Wow, very cool. Cheap and no side effects. Even if it only works for some women it could be a great new treatment to add to the arsenal. I'm confused by this, though: "A dosage of 10-8 M paclitaxel given alone caused marked apoptosis, but resulted in 60% less cell death when given in the presence of OGF. In patients, paclitaxel often is accompanied by side effects that reduce compliance." Do they mean it causes 60% less non-cancerous cells to die? Because if it's reducing apoptosis of cancer cells, that would be undermining treatment. They need to clarify that.

I believe this study was specific to triple-negative breast cancer...

"Human triple-negative breast cancer can be treated by modulation of the opioid growth factor (OGF) - OGFr pathway. OGF suppresses cell growth by 20 percent within 24 hours in a receptor-mediated manner. Blockade of OGFr using low dosages of the opioid antagonist naltrexone causes a compensatory increase in OGF and results in 35 percent reductions in cell number within 72 hours. These data demonstrate a novel biological pathway for treatment of this deadly breast cancer."

http://www.sciencedaily.com/releases/2013/08/130810063639.htm

This sounds promising. If I'm reading it correctly, the study has been done in vitro. Any time line for live clinical trials?

Caryn

I was looking at LDN a few years ago (2011) when my Aunt had stage 4 BC. At the time I ran across a clinical trial being done on full strength Naltrexone (50 mg dosage as opposed to 4.5 mg)  on women with metastatic BC no longer responding to hormonal therapy, but when I checked recently I saw that study had been terminated.  I remember reading at the time that the higher dosage would have negated the effects that are supposed to fight cancer, so I wondered why they were using that dosage. 

It looks like one of those things that have to be fine-tuned.

The goal is to increase endogenous endorphins which allows the immune system "to kill cancer cells faster than they can grow." I'm guessing you could do this to some extent with daily exercise. Chocolate and Vitamin C also release endorphins.

Falleaves, yes, I wonder too why these trials were cancelled. LDN like cannabis has many proponents in the medical field and various applications for potential benefit. 

http://cam.cancer.gov/newsletter/2012-spring/featu...

http://www.ldnscience.org/low-dose-naltrexone/publ...

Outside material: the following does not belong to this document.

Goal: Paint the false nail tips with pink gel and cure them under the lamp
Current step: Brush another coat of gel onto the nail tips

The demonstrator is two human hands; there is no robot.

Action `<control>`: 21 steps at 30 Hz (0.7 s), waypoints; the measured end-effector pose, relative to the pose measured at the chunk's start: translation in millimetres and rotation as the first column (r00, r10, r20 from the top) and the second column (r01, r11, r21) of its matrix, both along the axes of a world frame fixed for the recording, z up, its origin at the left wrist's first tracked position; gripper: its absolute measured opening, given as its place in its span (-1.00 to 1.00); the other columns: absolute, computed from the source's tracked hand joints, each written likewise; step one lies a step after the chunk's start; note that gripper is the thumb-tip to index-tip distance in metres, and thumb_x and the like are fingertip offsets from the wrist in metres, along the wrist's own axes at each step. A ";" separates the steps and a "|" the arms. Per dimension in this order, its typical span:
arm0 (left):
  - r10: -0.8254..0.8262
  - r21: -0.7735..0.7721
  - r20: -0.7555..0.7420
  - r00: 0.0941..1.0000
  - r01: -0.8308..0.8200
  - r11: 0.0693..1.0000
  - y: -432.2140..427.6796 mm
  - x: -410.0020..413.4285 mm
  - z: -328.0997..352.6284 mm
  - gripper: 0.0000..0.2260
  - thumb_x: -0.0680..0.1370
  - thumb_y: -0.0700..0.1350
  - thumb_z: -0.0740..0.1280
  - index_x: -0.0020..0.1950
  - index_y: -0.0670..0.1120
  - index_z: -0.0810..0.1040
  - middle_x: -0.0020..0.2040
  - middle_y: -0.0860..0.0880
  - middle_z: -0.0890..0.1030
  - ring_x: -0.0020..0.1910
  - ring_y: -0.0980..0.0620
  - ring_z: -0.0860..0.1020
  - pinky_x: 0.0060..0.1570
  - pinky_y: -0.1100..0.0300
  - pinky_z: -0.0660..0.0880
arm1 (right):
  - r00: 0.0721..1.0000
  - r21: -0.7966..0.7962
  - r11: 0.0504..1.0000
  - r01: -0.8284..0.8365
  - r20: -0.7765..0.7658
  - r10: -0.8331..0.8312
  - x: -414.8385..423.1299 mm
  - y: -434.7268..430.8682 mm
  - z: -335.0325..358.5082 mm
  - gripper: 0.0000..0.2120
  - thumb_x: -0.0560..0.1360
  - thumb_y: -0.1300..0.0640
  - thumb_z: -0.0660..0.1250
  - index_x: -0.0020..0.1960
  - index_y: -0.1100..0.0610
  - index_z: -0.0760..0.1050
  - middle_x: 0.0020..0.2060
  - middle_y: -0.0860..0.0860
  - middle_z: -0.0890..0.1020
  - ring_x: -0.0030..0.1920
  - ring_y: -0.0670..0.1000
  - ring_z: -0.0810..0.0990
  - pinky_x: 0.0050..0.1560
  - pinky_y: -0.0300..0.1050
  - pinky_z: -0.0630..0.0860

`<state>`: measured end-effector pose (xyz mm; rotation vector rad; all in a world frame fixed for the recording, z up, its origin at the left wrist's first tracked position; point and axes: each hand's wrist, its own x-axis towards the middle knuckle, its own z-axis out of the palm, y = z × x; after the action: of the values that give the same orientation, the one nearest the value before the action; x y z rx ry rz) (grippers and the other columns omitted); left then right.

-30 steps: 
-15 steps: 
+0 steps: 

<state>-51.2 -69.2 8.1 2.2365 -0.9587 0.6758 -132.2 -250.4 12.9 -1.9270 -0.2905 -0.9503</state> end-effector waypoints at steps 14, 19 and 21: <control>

The reasons the trials were terminated could be many.  One of the purposes of a Phase II clinical trial is to determine appropriate- and effective dosage, and identify countraindications, i.e., the adverse events that emerge that are dose-dependent and/or related to outside factors such as other comorbities or medications.  It could be that the trials simply could not find a balance between dosage and effectiveness, i.e., too high a dose could produce unwanted effects, too low a dose might not have any effect, and the "sweet spot" simply could not be identified; it could be that other medications necessary to the quality-of-life of these patients reduced LDN efficacy or the other way around.  The authors of the article did state that LDN reduced the effect of the opiates needed to make these patients comfortable.  For many, the level of pain that would have to be endured by the patient while testing whether- or not LDN could prove effective in the long run would be unethical.

Unfortunately, "early promise" doesn't always pan out in research and there are a number of reasons.  Substances that look like they could be practise-changing don't always hold up under more intense scrutiny.  Optimal dosing is a delicate business and, perhaps, the researchers simply could not determine what that was.  If other, independent research groups could not duplicate the findings of these early clinical trials, it could be that a major flaw in the original study design emerged that construed a bias in the results and, once that design flaw was corrected and controlled, LDN didn't pan out as hoped.  A substance that looks like it has a great deal of promise in a small, controlled population may not turn out to have as substantial an effect - or any effect - as hoped when exposed to a wider demographic, i.e., LDN's early promise could have been the result of "chance" and not "effect", and that's why the trials were cancelled.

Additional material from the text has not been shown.